An admirable if fundamentally academic exploration of Allen Ginsberg's signal work.
Intelligent and highly respectful of its central character and his titular landmark poem, “HOWL” is an admirable if fundamentally academic exploration of the origins, impact, meaning and legacy of Allen Ginsberg’s signal work. It is also an intriguing hybrid of documentary, narrative and animated filmmaking, one that needed to burst through the constraints of its conceptual origins as a docu to express everything on its mind. Adventurous but tidily formalized picture will attract a certain following among intellectual and gay audiences, but by nature it’s a rarefied project for a relatively narrow target audience.
That said, how many remotely commercial films have ever had the nerve to build themselves around core sequences consisting of long swaths of poetry being read to eager listeners, whose rapturous reactions are recorded in enthusiastic detail? So it is here, as vet documakers Rob Epstein and Jeffrey Friedman anchor this searching work with the 29-year-old Ginsberg (James Franco) getting up in front of a beatnik crowd at San Francisco’s Six Gallery in 1955 to read “HOWL” for the first time. Even if the shock that Ginsberg’s bluntly sexual and provocative words carried then can’t possibly be felt the same way 55 years later, anyone who revels in the pure pleasure of the spoken word will receive rare gratification here.
To examine the impulses that caused the words to be written, the filmmakers expand their work fourfold: first, with excerpts from a far-ranging verite-style “interview” with Ginsberg (with text drawn from assorted actual interviews the writer gave over the years); second, with elaborate animated sequences by former Ginsberg illustrator Eric Drooker that attempt, with varying success, to translate words into moving pictures; third, with a dramatic re-creation of the 1957 trial in which the prosecution attempted to outlaw the book by having it adjudged obscene and without redeeming artistic merit; and fourth, with renditions of key moments from the youthful Ginsberg’s life, notably his interactions, carnal and otherwise, with such Beat Generation superstars as Jack Kerouac, Neal Cassady and Ginsberg’s longtime mate, Peter Orlovsky.
In the interview, Ginsberg admits, among many other things, to his fear of his teacher-poet father’s reaction to his work; his mother’s madness; his sexual infatuations; his psychiatry-inspired breakthrough to live a fully honest, unconstrained life; and his view that “HOWL” was not, as some perceived, a promotion of the merits of homosexuality but at its heart an argument for “frankness about any subject.” It’s in these thoughtful, off-the-cuff interludes that Franco can come closest to fully inhabiting Ginsberg, which he does with great credibility; despite doubts going in about how plausible the handsome actor would be as the poet much more familiar from his later life as looking plump, balding and unkempt, it’s a good fit in the end, physically and vocally.
The trial, cleanly and brightly rendered, is played without histrionics and with particular attention to how uncomfortable and clueless the prosecutor (David Strathairn) is with the substance of the text he’s sometimes forced to recite in court.
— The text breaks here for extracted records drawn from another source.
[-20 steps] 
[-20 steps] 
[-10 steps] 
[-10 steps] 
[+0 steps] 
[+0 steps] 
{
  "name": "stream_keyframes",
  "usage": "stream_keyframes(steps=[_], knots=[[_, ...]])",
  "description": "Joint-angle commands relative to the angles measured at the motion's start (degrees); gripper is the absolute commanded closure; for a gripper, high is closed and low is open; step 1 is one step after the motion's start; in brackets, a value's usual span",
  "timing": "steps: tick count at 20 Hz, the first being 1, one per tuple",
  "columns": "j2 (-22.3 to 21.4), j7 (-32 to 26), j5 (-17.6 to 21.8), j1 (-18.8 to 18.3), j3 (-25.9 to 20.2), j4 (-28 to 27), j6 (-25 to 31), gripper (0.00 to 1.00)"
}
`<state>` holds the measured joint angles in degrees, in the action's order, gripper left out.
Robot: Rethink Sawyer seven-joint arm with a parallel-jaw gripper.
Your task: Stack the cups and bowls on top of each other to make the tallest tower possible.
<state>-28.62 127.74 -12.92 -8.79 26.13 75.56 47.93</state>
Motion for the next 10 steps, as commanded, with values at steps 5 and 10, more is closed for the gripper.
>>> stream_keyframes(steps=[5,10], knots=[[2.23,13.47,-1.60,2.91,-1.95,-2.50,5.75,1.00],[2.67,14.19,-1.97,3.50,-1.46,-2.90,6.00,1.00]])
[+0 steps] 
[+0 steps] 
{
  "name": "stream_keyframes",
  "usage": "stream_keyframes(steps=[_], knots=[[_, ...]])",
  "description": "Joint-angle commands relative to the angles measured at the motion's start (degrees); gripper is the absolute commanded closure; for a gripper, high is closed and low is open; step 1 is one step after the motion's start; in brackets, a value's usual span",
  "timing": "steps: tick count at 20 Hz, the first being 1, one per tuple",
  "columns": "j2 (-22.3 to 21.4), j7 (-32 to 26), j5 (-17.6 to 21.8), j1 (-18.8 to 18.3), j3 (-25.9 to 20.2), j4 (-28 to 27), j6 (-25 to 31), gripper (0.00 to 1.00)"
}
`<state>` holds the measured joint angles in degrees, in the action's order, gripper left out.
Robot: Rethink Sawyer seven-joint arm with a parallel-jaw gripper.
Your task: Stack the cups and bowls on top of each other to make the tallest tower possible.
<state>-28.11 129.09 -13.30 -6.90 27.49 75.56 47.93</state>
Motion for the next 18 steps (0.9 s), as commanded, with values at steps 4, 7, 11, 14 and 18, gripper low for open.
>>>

A parade of name thesps (Jeff Daniels, Mary-Louise Parker, Treat Williams, Alessandro Nivola) comes on to portray expert witnesses, while Jon Hamm, without having to much change his period look from “Mad Men,” plays the defense attorney who ably steers the case being heard by a conservative, fair-minded judge (Bob Balaban).
Snippets from Ginsberg’s intimate moments with his literary cohorts, as well as from his attempt to live a “straight” life, are little more than that, silent and fleeting black-and-white memories of loves yearned for, lusts consummated or not and acceptance found. There was certainly much more in Ginsberg’s past that informed “HOWL” but is not shown here, particularly the more sordid aspects; this honorific treatment stands as the diametric opposite of the sensationalistic sort of biopic Ken Russell would have made had he been drawn to the subject.
But therein lies the rub. Russell’s films, good and bad, had blood coursing through their veins, whereas this one, while clearly motivated to celebrate the life force embodied by Ginsberg and his work, is itself wood-dry. It’s a paradox born of the film’s fundamentally informational and historical perspective, one viewers will just have to live with.
Resourcefully made on a modest budget, the picture boasts top craft contributions from lenser Edward Lachman, production designer Therese DePrez and composer Carter Burwell, whose melodic, jazzy backgrounding mixes well with a number of period tunes.